Image courtesy Marshall
Formally known as the 'Curved Repair Assembly', the bread bin is a daunting milestone in every Marshall apprenticeship and is as valuable as it is demanding. For better or worse, it tends to be an experience that remains etched in the memories of every Marshall apprentice for years to follow.
As the culmination of the entire first year of training, the bread bin exercise tests all the hand skills an apprentice has learned over the previous six or seven months, including filing, guillotine, drilling and using an array of different tools including rivet guns. Apprentices must work on a curved surface, which is valuable as it faithfully reflects the challenges of working on an aircraft fuselage but also adds a further degree of complexity to the exercise.
Importantly, the exercise is conducted with no help from instructors, making it a vital test of independent thinking. In addition to technical knowhow, apprentices must carefully apply their own instincts and judgment. They must identify, for example, whether the wrong rivets have been used and adapt swiftly to fix any issues that inevitably arise.

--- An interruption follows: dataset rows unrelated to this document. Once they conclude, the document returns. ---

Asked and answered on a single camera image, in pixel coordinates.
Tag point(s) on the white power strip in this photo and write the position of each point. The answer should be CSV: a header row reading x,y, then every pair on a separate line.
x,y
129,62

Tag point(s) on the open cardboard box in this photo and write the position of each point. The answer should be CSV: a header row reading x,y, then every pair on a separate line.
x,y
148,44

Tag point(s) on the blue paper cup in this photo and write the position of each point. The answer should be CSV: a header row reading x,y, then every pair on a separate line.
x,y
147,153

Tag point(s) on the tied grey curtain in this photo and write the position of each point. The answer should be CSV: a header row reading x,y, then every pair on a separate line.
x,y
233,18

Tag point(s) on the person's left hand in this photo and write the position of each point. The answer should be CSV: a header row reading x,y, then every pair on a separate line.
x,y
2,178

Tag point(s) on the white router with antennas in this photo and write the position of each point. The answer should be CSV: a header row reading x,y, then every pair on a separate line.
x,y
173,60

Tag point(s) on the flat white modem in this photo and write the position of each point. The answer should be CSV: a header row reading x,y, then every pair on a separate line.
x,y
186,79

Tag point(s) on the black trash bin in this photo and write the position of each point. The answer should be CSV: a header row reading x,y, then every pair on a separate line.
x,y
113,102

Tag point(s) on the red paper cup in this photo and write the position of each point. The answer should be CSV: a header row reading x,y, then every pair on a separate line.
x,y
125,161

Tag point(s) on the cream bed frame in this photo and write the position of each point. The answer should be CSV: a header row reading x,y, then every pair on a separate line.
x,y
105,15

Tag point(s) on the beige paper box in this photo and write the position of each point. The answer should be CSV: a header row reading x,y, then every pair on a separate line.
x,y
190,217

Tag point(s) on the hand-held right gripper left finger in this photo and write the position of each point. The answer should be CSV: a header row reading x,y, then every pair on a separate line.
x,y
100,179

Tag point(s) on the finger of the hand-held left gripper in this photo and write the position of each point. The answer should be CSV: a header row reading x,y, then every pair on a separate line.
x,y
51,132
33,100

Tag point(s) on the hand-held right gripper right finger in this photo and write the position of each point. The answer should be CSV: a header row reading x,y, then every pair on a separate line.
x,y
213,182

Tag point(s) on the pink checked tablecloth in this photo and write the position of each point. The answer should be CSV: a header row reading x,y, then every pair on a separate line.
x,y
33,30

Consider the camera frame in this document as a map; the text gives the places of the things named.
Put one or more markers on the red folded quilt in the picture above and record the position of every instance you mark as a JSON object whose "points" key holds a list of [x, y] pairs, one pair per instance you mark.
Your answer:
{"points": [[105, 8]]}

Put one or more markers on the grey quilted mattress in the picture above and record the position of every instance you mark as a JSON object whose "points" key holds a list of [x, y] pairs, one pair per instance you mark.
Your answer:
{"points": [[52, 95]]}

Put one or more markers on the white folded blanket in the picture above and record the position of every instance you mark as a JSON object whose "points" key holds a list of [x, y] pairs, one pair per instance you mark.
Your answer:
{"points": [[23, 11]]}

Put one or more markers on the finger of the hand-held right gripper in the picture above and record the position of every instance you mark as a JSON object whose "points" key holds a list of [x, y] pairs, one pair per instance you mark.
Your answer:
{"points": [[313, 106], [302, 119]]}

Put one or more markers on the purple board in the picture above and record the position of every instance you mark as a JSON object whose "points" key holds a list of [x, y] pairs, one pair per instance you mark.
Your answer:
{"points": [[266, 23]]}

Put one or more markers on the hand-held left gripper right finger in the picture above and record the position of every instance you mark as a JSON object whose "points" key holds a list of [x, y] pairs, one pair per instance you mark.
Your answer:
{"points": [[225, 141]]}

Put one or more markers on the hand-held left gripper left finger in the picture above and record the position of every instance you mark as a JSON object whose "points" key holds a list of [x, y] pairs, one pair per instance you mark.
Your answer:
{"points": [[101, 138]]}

Finished bread bins are mainly marked on neatness and accuracy, so even a small scratch results in marks being subtracted. Ross and Elliot both said this was the most challenging part of the project, given the difficulty of maintaining a smooth surface while also trying to recall and apply so many months of learning.
In this context, the results achieved by our record-setting first years this year are truly remarkable: Ross scored 99%, with Elliot an extremely close second with 98.5%. Both of these marks are the highest achieved in the apprenticeship’s history.
Elliot’s journey began when a friend working at Marshall Land Systems recommended he apply for an apprenticeship. Ross also knew a lot of people working at Marshall, and recognised it as a well-known company in Cambridge and a great place to work, so he wanted to be a part of the team.
The pair say that, while the workshop environment is enjoyable and relaxed, they have learnt a great deal about the industry and using hand skills. Elliot added: “This has been the best few months I’ve ever had in terms of learning.”
The first-year workshop stage serves as an introduction to the responsibilities, routines and soft skills encountered every day in working life. Since apprenticeships are effectively first jobs in most cases, this kind of personal development is every bit as important as picking up technical skills.
Both Ross and Elliot are both keen to move on to the second year of their apprenticeship, which will bring a host of new challenges such as changing, servicing and testing components.